▶ _Problem to solve_
Within this material, how many lines include the word "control"? Answer with a number and nothing more.

▶ _Information_
┌──
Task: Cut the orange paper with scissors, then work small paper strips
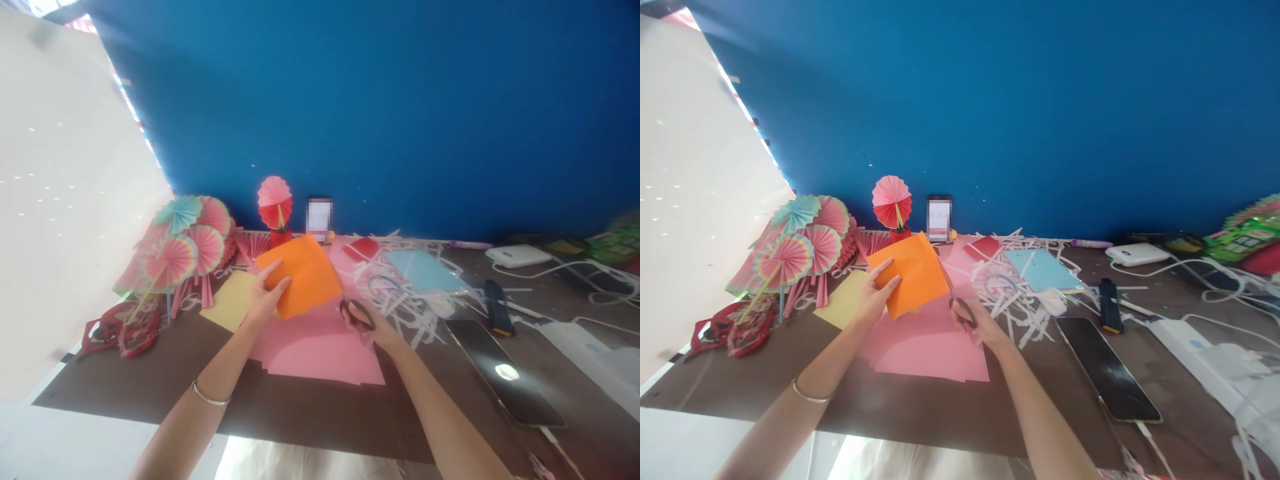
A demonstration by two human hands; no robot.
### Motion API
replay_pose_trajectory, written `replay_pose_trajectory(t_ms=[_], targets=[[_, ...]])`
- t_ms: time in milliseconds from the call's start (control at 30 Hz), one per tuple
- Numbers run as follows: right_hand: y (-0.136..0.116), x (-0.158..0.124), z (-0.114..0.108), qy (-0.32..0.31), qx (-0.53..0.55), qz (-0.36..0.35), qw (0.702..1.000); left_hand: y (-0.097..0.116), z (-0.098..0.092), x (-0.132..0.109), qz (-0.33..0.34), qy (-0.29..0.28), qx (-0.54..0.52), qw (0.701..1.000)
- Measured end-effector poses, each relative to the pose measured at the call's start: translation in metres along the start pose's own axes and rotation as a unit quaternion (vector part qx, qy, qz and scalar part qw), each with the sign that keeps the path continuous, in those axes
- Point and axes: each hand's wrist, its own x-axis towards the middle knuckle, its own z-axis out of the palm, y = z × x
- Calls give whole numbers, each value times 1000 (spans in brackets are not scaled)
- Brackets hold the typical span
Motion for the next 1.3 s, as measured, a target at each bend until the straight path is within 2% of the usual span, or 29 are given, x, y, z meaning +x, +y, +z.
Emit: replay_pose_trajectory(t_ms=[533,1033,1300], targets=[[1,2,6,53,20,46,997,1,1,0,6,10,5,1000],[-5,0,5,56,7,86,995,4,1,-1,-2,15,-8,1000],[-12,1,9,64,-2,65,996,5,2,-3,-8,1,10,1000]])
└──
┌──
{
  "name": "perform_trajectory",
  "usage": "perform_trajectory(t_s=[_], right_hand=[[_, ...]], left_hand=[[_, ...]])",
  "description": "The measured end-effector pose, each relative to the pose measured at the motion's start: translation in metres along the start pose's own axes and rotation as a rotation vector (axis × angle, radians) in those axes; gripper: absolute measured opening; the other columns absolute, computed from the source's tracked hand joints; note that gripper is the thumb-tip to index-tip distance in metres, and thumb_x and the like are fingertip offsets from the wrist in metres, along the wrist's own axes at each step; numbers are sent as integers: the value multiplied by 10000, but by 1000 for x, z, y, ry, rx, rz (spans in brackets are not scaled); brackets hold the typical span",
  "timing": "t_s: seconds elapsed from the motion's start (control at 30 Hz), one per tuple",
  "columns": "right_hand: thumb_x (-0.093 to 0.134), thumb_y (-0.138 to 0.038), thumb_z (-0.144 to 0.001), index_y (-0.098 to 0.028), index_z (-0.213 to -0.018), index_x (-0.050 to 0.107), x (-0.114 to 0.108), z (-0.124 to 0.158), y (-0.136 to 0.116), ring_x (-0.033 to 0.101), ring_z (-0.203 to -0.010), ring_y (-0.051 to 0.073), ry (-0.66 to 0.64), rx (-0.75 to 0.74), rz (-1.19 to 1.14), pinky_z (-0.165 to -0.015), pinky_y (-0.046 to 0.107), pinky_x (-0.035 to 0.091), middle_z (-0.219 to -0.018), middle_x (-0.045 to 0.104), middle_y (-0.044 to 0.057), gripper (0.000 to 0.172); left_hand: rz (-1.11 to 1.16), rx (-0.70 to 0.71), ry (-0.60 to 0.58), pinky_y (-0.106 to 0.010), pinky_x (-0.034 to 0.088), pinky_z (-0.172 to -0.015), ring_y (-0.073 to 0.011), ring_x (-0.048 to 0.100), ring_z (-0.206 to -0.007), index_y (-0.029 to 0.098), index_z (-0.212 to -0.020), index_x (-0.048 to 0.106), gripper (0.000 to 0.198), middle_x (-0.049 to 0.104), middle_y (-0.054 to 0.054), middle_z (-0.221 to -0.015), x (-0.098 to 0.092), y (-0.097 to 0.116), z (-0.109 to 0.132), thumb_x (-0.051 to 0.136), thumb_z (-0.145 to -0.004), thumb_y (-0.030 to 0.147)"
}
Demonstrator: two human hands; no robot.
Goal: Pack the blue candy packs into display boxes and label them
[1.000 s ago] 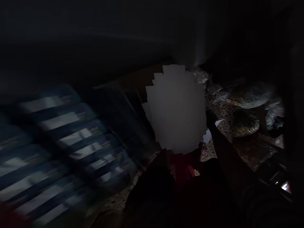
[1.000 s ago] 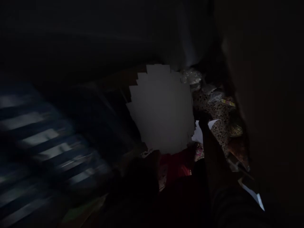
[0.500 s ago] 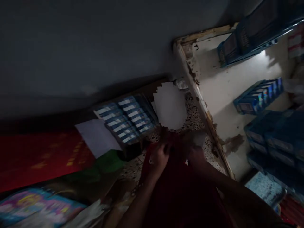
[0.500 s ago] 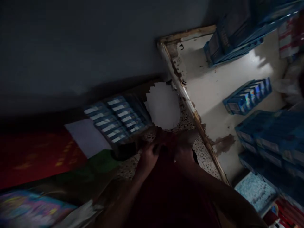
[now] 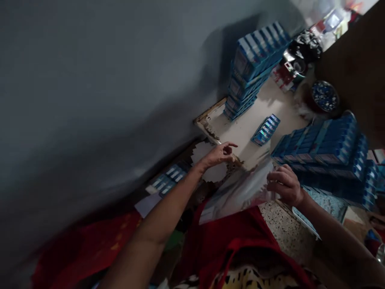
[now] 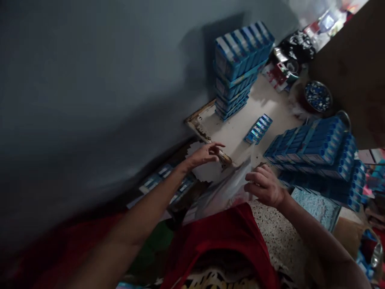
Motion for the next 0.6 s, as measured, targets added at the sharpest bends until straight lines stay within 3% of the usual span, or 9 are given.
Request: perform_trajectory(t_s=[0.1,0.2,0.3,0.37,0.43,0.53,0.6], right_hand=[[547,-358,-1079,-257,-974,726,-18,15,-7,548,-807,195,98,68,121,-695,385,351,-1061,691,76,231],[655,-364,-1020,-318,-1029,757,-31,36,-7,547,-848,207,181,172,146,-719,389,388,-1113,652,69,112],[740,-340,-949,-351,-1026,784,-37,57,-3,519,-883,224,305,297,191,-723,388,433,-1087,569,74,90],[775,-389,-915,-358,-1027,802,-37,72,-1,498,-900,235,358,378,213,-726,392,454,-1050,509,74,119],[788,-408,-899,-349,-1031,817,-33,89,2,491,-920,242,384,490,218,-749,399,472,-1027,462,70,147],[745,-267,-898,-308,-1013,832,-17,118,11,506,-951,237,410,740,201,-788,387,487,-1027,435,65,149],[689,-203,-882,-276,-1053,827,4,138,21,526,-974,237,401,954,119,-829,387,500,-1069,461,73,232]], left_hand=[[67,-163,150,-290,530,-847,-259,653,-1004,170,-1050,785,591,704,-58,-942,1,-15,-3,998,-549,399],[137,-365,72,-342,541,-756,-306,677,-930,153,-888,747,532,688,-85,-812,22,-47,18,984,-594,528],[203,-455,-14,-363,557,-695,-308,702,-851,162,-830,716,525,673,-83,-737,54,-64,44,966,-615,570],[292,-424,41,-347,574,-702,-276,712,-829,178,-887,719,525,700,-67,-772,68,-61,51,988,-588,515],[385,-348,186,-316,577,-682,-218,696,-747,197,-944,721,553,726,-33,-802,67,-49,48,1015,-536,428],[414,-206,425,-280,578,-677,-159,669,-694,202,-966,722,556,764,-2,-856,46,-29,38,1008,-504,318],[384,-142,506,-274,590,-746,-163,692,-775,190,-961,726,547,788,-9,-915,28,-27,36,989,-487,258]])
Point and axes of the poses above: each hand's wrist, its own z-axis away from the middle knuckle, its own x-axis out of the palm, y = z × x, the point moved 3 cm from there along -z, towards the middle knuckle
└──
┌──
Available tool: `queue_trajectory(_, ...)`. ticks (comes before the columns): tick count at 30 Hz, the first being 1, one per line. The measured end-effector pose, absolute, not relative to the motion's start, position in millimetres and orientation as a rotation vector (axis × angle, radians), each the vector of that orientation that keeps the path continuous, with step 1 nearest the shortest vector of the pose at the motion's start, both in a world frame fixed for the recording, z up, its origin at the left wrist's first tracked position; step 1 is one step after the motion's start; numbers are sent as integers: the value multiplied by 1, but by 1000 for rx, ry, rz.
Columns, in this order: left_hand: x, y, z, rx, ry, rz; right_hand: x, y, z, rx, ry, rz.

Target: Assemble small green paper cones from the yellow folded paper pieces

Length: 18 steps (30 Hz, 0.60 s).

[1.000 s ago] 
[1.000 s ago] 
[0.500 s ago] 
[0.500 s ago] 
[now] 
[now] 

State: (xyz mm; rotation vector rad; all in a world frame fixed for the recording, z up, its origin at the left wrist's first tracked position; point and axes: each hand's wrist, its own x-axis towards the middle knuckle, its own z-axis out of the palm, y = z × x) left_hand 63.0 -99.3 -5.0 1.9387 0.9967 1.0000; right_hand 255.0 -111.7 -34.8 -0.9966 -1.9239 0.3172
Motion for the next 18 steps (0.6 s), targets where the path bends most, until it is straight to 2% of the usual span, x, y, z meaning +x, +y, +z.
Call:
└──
▶ _Answer to this task_
2